▸ What the task asks: Look through the data for the string "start". Copy every line where it is found.

▬▬▬▬▬▬▬▬▬▬

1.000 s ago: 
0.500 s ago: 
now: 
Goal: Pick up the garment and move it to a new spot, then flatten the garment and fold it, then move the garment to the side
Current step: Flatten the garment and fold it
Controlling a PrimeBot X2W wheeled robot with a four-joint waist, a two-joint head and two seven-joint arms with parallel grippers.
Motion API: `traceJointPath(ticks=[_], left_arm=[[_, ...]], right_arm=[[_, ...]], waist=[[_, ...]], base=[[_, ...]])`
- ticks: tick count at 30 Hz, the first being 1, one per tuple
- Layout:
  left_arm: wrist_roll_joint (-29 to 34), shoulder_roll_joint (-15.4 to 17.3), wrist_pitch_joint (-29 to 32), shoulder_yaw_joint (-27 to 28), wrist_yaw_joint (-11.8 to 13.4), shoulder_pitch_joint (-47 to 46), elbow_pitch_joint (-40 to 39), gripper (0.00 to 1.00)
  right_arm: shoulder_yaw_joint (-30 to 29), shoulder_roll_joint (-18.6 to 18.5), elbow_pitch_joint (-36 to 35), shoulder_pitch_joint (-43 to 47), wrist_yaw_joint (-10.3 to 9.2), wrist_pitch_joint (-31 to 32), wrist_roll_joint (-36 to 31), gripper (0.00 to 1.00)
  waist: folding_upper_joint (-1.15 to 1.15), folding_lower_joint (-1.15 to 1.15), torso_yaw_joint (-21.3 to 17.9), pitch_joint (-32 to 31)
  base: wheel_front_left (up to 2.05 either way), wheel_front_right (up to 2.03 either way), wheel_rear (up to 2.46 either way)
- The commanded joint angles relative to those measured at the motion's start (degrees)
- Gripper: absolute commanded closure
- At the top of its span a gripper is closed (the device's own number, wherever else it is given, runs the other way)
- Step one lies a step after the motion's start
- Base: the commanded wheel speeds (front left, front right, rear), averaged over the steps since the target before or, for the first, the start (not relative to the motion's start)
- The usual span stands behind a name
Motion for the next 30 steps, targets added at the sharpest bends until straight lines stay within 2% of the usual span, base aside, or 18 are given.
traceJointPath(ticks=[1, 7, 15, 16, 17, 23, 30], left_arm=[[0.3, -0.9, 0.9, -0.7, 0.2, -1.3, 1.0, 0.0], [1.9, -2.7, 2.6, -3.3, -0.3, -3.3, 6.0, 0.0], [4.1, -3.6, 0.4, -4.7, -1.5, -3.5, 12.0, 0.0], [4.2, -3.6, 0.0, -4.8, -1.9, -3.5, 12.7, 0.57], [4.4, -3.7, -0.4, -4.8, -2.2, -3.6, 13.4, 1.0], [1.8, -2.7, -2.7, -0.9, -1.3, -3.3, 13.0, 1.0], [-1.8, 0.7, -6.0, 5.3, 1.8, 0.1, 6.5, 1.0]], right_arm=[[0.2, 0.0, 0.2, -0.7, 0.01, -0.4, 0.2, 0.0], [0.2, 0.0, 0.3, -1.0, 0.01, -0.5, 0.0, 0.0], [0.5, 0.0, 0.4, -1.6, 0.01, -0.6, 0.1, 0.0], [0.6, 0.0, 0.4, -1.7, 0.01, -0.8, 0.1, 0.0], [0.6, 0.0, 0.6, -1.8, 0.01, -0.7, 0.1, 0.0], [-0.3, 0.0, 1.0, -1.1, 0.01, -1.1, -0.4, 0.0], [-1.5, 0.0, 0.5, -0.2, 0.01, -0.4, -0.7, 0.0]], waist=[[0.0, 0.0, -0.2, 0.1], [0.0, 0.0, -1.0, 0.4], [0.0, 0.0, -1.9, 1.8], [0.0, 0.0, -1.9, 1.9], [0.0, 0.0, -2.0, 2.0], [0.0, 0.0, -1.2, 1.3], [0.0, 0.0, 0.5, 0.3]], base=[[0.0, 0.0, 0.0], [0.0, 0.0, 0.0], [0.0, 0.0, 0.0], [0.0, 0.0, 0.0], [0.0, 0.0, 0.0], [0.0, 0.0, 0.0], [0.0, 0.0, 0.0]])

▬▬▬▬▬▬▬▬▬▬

▸ Reply:
- The commanded joint angles relative to those measured at the motion's start (degrees)
- Step one lies a step after the motion's start
- Base: the commanded wheel speeds (front left, front right, rear), averaged over the steps since the target before or, for the first, the start (not relative to the motion's start)

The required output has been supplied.